A Prefeitura de São Paulo anunciou a revisão do plano de zoneamento na região de Congonhas, na zona sul da cidade. Uma das mudanças pode levar ao fechamento de dez postos de combustíveis que ficam nas proximidades do aeroporto.  O acidente da TAM revelou a ameaça que alguns desses postos representam na área. Um deles, que chegou a ser atingido pelo Airbus A320 da TAM, por pouco não explodiu.  Outra discussão da lei de zoneamento é sobre as construções em volta do aeroporto. Um hotel de 11 andares, que ainda não está funcionando, foi construído a pouco mais de 600 metros, em linha reta, da cabeceira da pista de Congonhas. Um piloto que não quis se identificar afirmou que a altura do prédio pode atrapalhar os pousos.  A Aeronáutica, por sua vez, nega que a construção tenha provocado alterações nos pousos.
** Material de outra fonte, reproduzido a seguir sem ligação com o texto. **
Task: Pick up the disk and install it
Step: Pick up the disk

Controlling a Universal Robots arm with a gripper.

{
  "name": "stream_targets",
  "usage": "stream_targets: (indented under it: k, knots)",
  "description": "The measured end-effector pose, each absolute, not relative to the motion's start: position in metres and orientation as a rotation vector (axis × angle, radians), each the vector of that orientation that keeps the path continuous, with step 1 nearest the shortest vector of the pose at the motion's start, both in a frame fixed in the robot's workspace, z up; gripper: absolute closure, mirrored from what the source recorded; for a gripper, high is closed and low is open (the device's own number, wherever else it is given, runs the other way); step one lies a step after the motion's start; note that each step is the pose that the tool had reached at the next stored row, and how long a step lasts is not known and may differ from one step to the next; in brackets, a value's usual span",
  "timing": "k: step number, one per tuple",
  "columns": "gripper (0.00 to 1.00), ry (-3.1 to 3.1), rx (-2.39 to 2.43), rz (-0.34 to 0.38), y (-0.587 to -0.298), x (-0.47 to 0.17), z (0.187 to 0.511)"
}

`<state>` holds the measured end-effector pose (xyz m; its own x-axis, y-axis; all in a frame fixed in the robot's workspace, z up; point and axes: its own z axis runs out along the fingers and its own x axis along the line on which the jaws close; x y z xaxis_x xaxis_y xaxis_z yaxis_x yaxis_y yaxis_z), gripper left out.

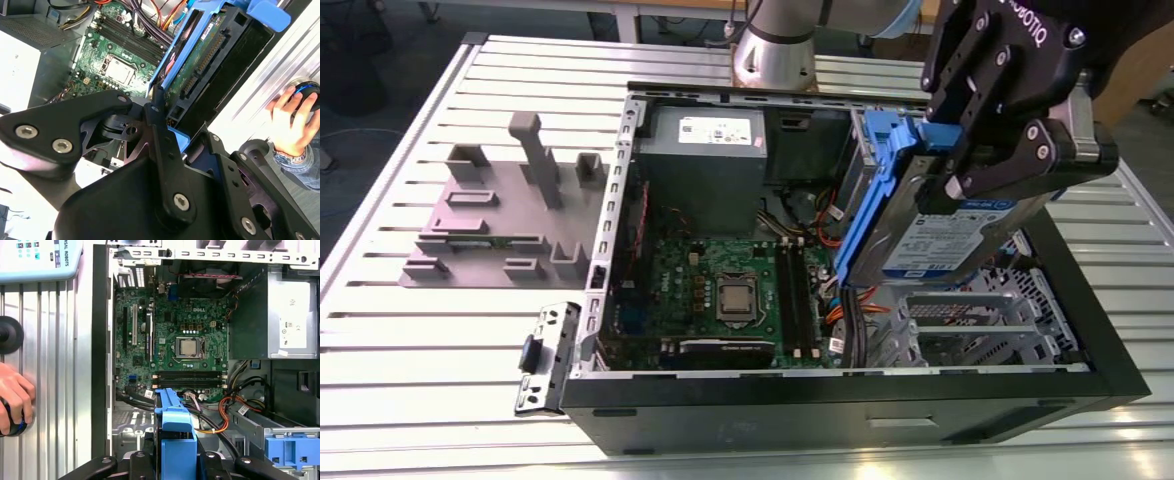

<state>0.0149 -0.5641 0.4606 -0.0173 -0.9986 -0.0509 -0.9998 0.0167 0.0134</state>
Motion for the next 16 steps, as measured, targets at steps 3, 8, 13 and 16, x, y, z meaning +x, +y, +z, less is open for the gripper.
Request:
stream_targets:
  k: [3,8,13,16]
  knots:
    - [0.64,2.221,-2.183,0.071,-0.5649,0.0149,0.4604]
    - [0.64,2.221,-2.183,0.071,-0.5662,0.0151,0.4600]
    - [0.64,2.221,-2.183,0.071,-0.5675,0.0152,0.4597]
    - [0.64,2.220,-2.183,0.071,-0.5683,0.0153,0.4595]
O estudo foi feito em 2000 e os técnicos concluíram que o edifício não constituirá obstáculo à navegação aérea por encontrar-se abaixo da área de aproximação final da cabeceira". Para a Aeronáutica, o problema do prédio anexo à Boate e Balneário Bahamas é o nível de ruído, do lado de dentro.  A autorização para a construção de um hotel foi negada. Depois, foi autorizada a construção de um prédio comercial, desde que fosse realizado tratamento acústico. A prefeitura, então, liberou a construção, mas, em 2004, embargou a obra, porque ela não estava de acordo com a planta. Um pedido de anistia foi negado, mas o proprietário do prédio, Oscar Maroni, conseguiu continuar a construção, graças a uma liminar do Tribunal de Justiça do Estado de São Paulo.  Em entrevista concedida à TV Globo, o prefeito Gilberto Kassab abordou a questão dos postos de combustíveis. "É evidente que, se todos nós brasileiros estamos cobrando do governo federal as suas responsabilidades, a cidade de São Paulo também tem de fazer a sua parte. O que eu determinei ainda ontem (terça-feira), quando veio essa imagem dos postos de gasolina, foi que se fizesse um levantamento dos postos dessa região e, mais do que isso, que se integrasse às regras da Aeronáutica para a região. Porque é isso que não estava acontecendo", disse. Indagado se é a proximidade dos postos com o Aeroporto de Congonhas que deverá ser proibida, o prefeito comentou que são coisas distintas. "Você pode ter postos de combustíveis, até dentro do aeroporto tem, mas existem regras de zoneamento da cidade e existem regras da Aeronáutica. Os dois órgãos têm de conversar entre si".